● **DATASET EXTRACT**:
* * *
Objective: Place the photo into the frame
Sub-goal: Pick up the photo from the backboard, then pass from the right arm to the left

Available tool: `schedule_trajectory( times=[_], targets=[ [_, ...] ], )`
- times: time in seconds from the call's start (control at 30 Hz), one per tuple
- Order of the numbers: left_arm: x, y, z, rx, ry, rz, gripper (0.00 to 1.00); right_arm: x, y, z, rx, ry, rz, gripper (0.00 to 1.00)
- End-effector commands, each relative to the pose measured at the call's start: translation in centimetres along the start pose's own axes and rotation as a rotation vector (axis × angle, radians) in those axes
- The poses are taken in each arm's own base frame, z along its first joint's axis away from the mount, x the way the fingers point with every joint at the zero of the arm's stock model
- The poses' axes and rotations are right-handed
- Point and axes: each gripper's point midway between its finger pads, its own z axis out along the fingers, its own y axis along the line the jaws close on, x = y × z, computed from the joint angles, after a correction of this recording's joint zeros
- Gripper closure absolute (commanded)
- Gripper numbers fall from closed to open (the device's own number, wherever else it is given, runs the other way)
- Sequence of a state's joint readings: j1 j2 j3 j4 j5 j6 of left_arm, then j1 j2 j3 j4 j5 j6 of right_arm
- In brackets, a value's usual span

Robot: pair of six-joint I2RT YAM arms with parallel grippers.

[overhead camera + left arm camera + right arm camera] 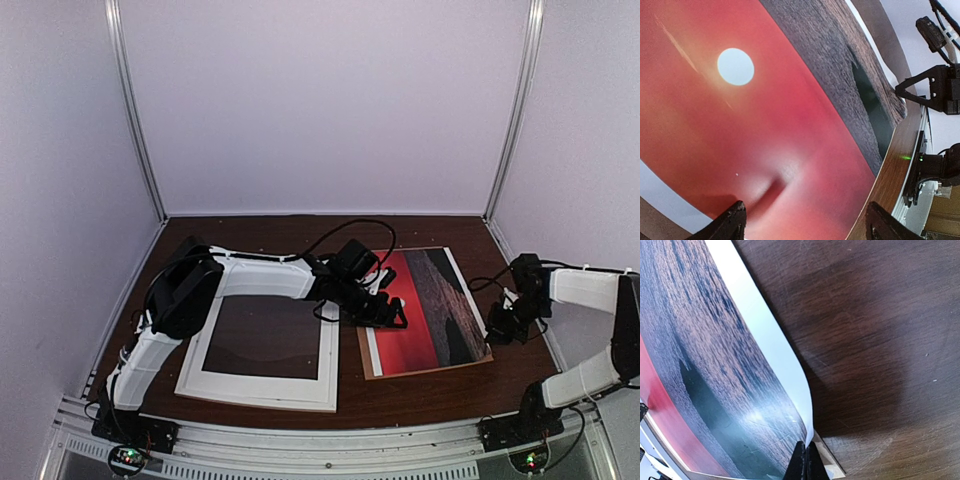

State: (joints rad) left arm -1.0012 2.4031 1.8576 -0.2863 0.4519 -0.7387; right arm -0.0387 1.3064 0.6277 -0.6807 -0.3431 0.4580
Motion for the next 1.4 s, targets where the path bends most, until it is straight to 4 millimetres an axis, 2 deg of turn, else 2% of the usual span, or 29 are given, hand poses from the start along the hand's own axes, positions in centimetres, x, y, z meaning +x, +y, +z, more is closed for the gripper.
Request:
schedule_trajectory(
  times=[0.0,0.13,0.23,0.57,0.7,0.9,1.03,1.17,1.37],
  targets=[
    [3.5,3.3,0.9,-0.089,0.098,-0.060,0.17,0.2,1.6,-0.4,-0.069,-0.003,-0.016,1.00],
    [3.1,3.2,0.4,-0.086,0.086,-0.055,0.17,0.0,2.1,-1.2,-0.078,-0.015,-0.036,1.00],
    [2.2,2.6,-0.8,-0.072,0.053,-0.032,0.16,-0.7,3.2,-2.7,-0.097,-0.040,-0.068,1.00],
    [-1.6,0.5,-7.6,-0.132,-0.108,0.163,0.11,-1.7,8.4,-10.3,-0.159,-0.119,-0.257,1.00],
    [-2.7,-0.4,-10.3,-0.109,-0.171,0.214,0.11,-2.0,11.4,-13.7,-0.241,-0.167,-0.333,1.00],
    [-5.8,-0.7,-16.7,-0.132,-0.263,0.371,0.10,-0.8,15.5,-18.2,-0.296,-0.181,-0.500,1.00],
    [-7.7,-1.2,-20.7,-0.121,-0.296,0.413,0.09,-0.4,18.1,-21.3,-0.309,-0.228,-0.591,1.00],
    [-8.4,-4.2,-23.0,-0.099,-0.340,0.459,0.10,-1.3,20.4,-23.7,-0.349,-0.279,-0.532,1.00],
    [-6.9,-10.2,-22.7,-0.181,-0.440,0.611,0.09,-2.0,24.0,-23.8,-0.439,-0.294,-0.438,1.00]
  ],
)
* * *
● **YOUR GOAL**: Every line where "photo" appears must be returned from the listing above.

● **FINISHED EXERCISE**:
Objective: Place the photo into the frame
Sub-goal: Pick up the photo from the backboard, then pass from the right arm to the left

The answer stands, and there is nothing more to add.